> [PROBLEM TO WORK ON]:
A stretch of the entries below is to be set down exactly, running from the line with "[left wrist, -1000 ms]" through the line with "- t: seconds", both included, and no other line.

Extracted data entries:
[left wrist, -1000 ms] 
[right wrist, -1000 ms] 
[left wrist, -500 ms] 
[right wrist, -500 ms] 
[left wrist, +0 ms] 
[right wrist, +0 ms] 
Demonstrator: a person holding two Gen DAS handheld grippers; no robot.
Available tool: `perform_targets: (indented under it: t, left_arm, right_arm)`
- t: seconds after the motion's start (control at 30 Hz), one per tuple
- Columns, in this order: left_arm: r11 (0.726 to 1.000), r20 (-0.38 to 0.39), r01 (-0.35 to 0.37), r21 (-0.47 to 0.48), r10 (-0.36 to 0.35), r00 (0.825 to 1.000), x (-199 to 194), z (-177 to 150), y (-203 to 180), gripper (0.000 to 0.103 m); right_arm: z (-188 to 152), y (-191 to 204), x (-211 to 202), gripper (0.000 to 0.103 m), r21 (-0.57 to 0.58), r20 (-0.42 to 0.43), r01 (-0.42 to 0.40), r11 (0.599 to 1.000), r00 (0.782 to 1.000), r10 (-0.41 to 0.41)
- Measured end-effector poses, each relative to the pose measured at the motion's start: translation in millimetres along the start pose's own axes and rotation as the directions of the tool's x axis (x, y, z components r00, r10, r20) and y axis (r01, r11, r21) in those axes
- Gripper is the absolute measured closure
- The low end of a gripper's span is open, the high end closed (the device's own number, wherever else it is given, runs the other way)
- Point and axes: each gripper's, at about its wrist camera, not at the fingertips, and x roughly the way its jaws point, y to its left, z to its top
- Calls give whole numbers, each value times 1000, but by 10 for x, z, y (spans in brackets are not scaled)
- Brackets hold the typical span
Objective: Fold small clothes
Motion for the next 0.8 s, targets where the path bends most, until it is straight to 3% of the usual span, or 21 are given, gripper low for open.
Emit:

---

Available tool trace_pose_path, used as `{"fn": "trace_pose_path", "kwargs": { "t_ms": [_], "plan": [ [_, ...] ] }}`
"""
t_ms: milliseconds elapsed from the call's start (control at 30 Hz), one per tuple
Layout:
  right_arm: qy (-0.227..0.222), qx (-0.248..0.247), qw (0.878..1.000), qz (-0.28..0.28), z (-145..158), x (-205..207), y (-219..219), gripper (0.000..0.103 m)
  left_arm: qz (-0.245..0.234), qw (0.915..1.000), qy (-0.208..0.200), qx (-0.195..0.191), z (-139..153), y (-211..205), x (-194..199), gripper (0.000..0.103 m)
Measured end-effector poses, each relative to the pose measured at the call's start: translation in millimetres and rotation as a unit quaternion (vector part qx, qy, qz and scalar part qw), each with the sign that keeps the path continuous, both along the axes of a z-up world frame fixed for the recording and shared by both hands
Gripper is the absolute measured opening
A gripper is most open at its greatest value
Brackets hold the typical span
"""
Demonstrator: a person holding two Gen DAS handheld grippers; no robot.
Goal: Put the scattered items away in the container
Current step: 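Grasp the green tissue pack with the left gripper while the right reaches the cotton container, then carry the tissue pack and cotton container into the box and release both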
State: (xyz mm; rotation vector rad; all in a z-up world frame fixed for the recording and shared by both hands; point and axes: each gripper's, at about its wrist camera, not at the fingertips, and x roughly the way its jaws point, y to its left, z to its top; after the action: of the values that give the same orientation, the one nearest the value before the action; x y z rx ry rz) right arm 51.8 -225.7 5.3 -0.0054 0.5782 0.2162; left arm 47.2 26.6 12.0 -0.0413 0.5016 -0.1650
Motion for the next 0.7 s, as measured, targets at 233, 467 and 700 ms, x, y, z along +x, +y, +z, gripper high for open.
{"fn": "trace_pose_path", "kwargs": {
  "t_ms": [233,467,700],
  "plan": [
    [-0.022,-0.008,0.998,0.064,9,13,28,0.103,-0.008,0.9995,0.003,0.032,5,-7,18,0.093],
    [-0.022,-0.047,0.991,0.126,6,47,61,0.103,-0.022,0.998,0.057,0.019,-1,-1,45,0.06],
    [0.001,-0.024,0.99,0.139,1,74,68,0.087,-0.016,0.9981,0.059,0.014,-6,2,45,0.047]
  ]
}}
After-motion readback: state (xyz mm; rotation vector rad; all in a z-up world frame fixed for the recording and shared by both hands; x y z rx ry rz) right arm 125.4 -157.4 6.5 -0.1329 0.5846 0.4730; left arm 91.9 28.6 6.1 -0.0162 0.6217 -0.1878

> [WRITTEN ANSWER]:
[left wrist, -1000 ms] 
[right wrist, -1000 ms] 
[left wrist, -500 ms] 
[right wrist, -500 ms] 
[left wrist, +0 ms] 
[right wrist, +0 ms] 
Demonstrator: a person holding two Gen DAS handheld grippers; no robot.
Available tool: `perform_targets: (indented under it: t, left_arm, right_arm)`
- t: seconds after the motion's start (control at 30 Hz), one per tuple

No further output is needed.